Still, the Vermont Medical Society – representing the state’s physicians – is opposed to the bill. And Windsor Senator Dick McCormack addressed head-on its opposition. What really matters, McCormack said, is the patient’s suffering and his or her individual choice to die comfortably.

"Have I suffered enough? Do I choose to no longer allow myself to suffer any further? I don’t choose to have the Vermont Medical Society in my death chamber making that decision for me," he said. "I want my beautiful and intelligent wife. I want my fine sons. I want my granddaughters. I don’t want the Vermont Medical Society there. I don’t want the state of Vermont there."
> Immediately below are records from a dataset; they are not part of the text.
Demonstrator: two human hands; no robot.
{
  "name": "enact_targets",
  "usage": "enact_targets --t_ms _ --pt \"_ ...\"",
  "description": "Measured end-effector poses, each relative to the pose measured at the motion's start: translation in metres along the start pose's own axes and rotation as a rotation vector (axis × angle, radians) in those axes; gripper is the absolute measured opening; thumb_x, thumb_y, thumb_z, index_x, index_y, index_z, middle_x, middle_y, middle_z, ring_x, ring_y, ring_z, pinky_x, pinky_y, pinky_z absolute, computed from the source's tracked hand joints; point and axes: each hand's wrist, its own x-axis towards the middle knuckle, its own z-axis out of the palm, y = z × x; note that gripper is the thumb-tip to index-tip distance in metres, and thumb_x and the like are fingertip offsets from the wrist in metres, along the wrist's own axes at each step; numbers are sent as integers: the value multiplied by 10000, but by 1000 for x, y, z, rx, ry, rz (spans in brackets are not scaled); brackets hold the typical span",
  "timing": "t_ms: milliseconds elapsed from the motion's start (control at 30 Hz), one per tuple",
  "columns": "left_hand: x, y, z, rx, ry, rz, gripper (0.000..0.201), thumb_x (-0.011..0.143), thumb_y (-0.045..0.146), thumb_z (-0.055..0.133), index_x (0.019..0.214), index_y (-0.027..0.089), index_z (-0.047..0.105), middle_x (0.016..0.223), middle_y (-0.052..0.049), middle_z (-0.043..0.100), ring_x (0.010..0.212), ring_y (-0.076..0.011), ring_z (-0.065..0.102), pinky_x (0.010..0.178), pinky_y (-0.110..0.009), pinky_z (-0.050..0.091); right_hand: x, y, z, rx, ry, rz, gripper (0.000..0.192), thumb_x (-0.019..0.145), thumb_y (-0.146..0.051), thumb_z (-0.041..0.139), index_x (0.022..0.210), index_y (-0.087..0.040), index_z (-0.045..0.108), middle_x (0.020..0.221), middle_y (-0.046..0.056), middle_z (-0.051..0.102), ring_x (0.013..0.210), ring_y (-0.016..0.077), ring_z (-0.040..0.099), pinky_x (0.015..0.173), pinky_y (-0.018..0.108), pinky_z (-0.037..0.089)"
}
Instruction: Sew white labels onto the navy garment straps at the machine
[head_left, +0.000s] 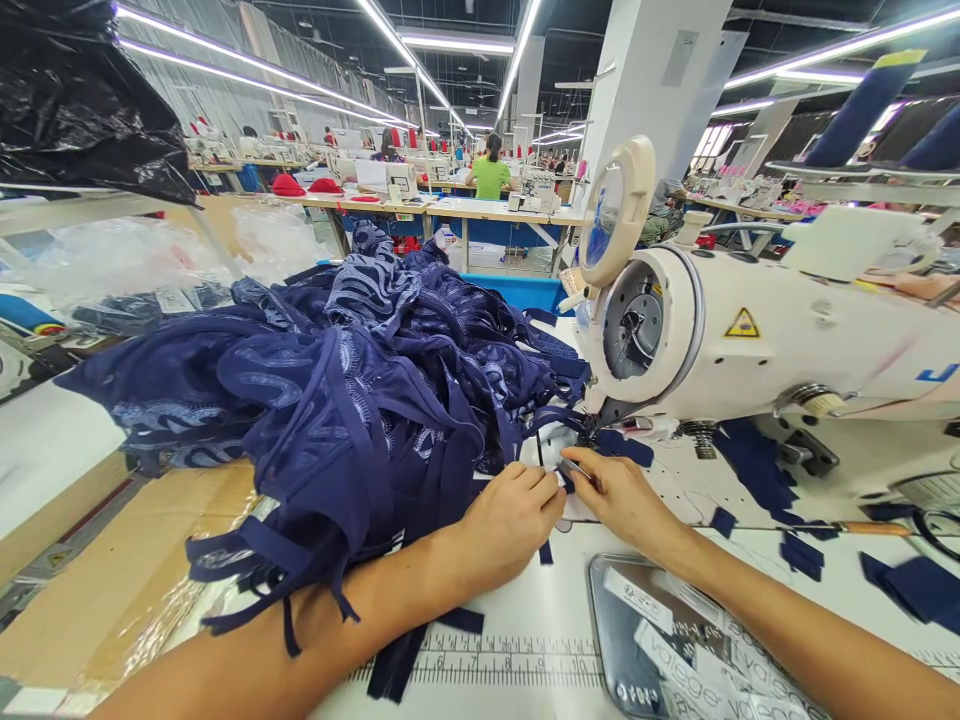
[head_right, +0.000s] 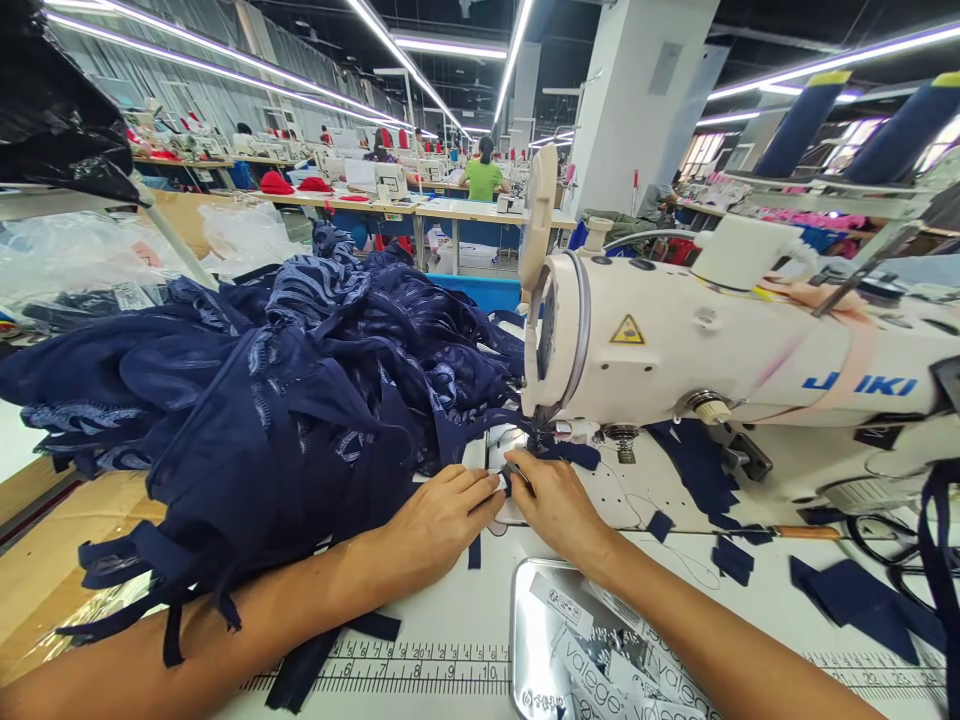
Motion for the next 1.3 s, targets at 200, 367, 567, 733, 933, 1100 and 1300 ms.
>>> enact_targets --t_ms 200,367,567,733,933,1100,1300 --pt "1 0 3 16 -2 6 217 757 39 456 959 84 521 992 -118 560 947 -231 505 742 -344 405 -2 -3 0 -58 -15 -20 335 810 -184 363 1057 -122 582 751 67 687 661 196 641 607 290 475" --pt "2 0 4 20 -3 12 187 782 64 455 953 84 528 973 -101 561 930 -229 509 733 -347 405 -6 -3 1 -88 -22 -55 356 809 -159 343 1076 -111 572 828 93 691 717 220 651 616 305 484" --pt "4 0 2 45 -14 7 185 798 76 452 965 87 531 977 -92 562 915 -217 511 721 -337 407 -8 -4 -2 -64 -30 -41 361 804 -160 356 1088 -138 577 785 71 690 679 190 641 594 274 471" --pt "3 1 2 67 -16 8 195 789 73 463 970 91 534 964 -88 566 908 -215 513 706 -331 408 -7 -5 -9 25 -64 5 353 780 -158 383 1049 -144 611 634 28 654 527 139 573 559 248 444" --pt "2 1 3 73 -5 9 240 785 73 459 1019 69 516 997 -109 559 930 -222 509 723 -337 407 -4 -1 -8 185 -1 76 339 786 -201 390 1000 -102 632 481 -21 547 419 103 469 495 224 407" --pt "2 1 2 70 12 13 237 787 72 452 1014 61 521 983 -105 561 921 -223 514 729 -340 408 -2 -1 -4 131 -1 38 358 798 -214 381 1041 -91 614 561 11 596 484 123 520 517 233 418" --pt "3 2 4 74 25 13 222 793 78 446 998 70 531 976 -104 564 910 -221 515 727 -339 409 0 -2 -3 43 -16 1 354 802 -201 376 1050 -100 607 602 33 628 510 142 555 558 254 445"
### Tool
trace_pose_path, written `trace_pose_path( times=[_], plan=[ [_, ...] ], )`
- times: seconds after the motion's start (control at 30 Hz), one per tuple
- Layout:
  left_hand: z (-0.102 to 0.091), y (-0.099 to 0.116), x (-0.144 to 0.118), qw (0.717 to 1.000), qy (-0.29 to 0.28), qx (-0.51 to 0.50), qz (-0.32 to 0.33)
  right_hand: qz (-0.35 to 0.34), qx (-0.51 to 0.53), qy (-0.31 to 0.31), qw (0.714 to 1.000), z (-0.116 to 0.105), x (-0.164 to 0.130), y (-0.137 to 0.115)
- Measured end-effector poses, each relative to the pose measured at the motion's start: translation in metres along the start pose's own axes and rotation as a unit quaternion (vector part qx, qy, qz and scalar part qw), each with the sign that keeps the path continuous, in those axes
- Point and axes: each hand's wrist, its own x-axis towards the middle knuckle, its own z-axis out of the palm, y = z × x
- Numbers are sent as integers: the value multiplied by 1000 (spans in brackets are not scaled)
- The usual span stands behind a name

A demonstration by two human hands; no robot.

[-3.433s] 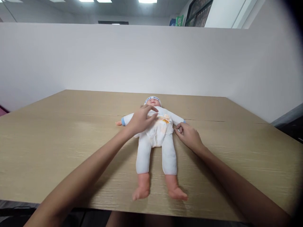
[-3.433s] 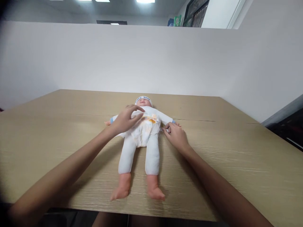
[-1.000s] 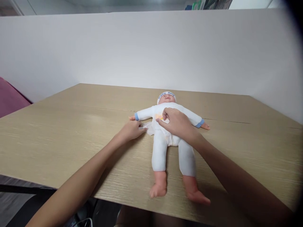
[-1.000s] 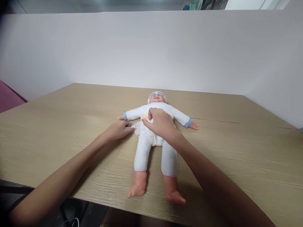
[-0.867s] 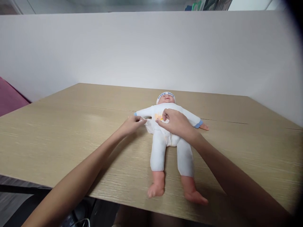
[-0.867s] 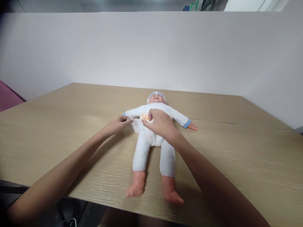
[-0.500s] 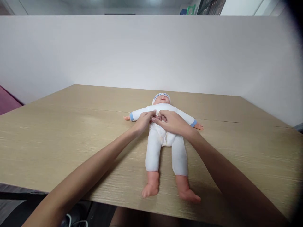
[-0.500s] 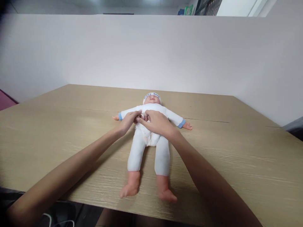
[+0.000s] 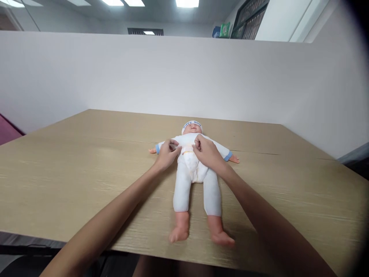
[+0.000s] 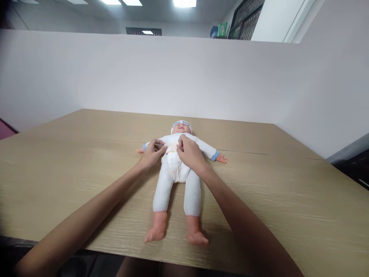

The debate was both personal and passionate. Bennington Senator Dick Sears – who chairs the Judiciary Committee – said lawmakers and the medical profession should focus more on palliative care to make patients more comfortable at the end of their lives.

But Sears also took aim at the proponents’ name for the bill: "death with dignity." He said the phrase evoked George Orwell’s twisted language of a totalitarian state.  

"And Orwell talked about the party, and the party slogan. And the slogan of the party was written everywhere, even on the cigarette package, is ‘war is peace,’ ‘freedom is slavery,’ and ‘ignorance is strength,’" Sears said. "And can we add to that: Suicide is death with dignity?"

But Addison Senator Claire Ayer – the chairwoman of the Senate Health Committee – stressed that the bill didn’t force anybody to do anything. And she pointed out the bill is not named "death with dignity" but is instead called "patient choice and control at end of life.’

"This bill allows for one more option for dying patients. It allows them to participate in their deaths on their own terms and in a way that leaves them in a way they want to be remembered," Ayer said.

The actual vote came on an unusual procedural move. The Senate advanced the bill by defeating 17-13 a Judiciary Committee effort to kill it.